Римское чувство жизни и красоты также построено на этом тщательно проводимом тождестве рационального и естественного, на тождестве живого рассудка и огромной по своим размерам социальной жизни. Поэтому здесь, в этом римском чувстве жизни и красоты, везде господствует римский или романский дух, и разница здесь может быть только в сферах применения этой единой художественной методики. Римское чувство жизни и красоты тоже одинаково естественно, то есть вещественно, и рационально. Но только результатом подобного тождества естественной вещественности и рационализма явилось уже не отдельное человеческое тело, но совершенно новое, и притом огромное, даже мировое целое, которое мы назвали бы новым скульптурным произведением, а именно, Римская империя. Впоследствии мы увидим, что в Риме было достаточно всякого рода извращений этой мировой социальной скульптуры, причем извращения эти были присущи многому вообще, а особенно стоявшим во главе этой мировой скульптуры деятелям, личной жизни и поведению римских императоров, часто доводившим свою божественными догматами обоснованную скульптуру до полного безобразия, зачастую до преступности и садизма Но как раз все эти образцы уродливого правления и преступного поведения императоров, сумевших продержаться у власти половину тысячелетия и бывших в состоянии в течение этого времени управлять мировой рабовладельческой империей, как раз это-то все и доказывает вполне понятную для Рима и вполне непререкаемую для него, конечно, в определенных чисто римских пределах, не только совместимость, но и прямое для него тождество естественного, или вещественного, и рационального. Нерон, например, безобразничал, вел себя аморально, был садистом и психопатом. Но он всегда воплощал на себе (воплощал дурно и плохо) исконное для Рима тождество естественного и рационального.
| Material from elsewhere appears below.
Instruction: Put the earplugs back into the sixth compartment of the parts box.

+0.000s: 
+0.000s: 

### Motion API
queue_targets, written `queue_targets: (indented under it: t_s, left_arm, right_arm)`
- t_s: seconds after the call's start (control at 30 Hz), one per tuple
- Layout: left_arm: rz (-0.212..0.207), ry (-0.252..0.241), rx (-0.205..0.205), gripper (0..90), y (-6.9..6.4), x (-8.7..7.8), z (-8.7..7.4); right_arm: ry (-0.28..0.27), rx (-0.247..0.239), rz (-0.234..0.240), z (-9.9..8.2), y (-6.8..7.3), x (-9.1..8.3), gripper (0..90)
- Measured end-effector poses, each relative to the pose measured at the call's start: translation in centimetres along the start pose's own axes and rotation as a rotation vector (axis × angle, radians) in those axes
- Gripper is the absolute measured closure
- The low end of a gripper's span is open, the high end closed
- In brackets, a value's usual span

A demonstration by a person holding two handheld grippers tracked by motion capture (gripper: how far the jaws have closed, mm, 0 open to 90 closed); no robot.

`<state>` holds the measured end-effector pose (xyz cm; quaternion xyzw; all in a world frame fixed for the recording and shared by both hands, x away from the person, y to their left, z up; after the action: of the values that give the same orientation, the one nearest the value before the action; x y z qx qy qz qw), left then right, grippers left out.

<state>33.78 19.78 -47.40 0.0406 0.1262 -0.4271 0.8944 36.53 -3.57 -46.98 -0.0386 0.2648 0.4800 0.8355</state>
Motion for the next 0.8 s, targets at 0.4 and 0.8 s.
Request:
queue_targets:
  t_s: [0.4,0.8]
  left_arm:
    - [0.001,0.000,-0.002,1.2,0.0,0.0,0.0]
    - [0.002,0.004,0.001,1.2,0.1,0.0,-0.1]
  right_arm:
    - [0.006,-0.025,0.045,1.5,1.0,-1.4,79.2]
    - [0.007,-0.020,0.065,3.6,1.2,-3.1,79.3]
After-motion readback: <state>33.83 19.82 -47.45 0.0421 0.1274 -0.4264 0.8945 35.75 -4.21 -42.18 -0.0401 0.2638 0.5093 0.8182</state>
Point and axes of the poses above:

Таким образом, то, что мы условно называем ранним эллинизмом, а именно века, начиная с Александра Македонского (конец IV в. до н.э.) и кончая императорским правлением Августа (начиная с 30 г. до н.э.), является веками перехода от индивидуализма раннеэллинистической эпохи и кончается переходом индивидуализма к универсализму Римской империи при помощи использования извечного греческого тождества естественного и рационального уже на широких социально-исторических просторах, на горизонтах стихийно возникшего в течение векового развития раннего эллинизма римского универсализма.
Небезынтересно поэтому, хотя бы в некоторой степени, коснуться и отдельных образов этого римского чувства жизни и красоты, возникшего в силу неотвратимых и ничем не преодолимых социально-экономических особенностей римского общества. Да и чисто диалектически, прежде чем перейти от раннеэллинистического индивидуализма к универсалистскому слиянию личности с природой и обществом в эпоху позднеэллинистического абсолютизма, блестяще проявившего себя в неоплатонизме, должен был пройти еще многовековой период неполного слияния субъективной личности и объективного миропорядка, слияние на почве воссоединения покамест только рассудочной личности с еще только вещественной стихией природы.
Вот почему римский дух, при всем своем формализме, юридичности и рассудке, – очень активный дух, очень живое и, безусловно, жизнерадостное, жизнеутверждающее сознание. Проникая в глубины римского гения, можно найти там античный холодок и античную беспорывность, даже печаль. Но сам-то он ничего об этом не знает и знать не хочет. Сам-то он живой, легкий, часто даже легкомысленный, но всегда изящный и, мы бы сказали, веселый гений. Рим веселее Греции, открытее, жизненно реальнее, пусть он хотя бы даже менее глубок и менее сосредоточен.
И образов этого жизненного и бытийственного тождества рассудочности с естественностью – множество. Мы бы отнесли сюда, например, известное романское изящество, веселое убранство и милую декоративность. Не только Гораций и Квинтилиан ставят это в центре всех своих теорий. Как мы уже сказали, об этой elegance твердит и Буало. Изящество, элегантность, грациозность, веселая и милая декоративность, на первый взгляд, как будто бы тоже противоречат римской торжественной и гордой великодержавности. Но стоит только немного подумать об этом, и становится яснейше понятным, почему именно Рим дал Овидия с его тонкими и миниатюрно-изящными «Метаморфозами», в которых нет глубины, но есть античная задумчивость, нет вергилиевского циклопизма, но есть элегантно поданная универсальность эпоса, нет мощных социальных скульптур, но есть грациозная и грустная, субтильная и холодноватая пластика рассудочных инкрустаций. Это – Рим, это – тоже Рим! И веселое легкомыслие «Песен любви» или «Средств от любви», и грустная риторика «Героинь» в «Скорбных песен», и изящный рационализм пластических «Метаморфоз» – словом, весь Овидий, это – Рим, это – тоже Рим!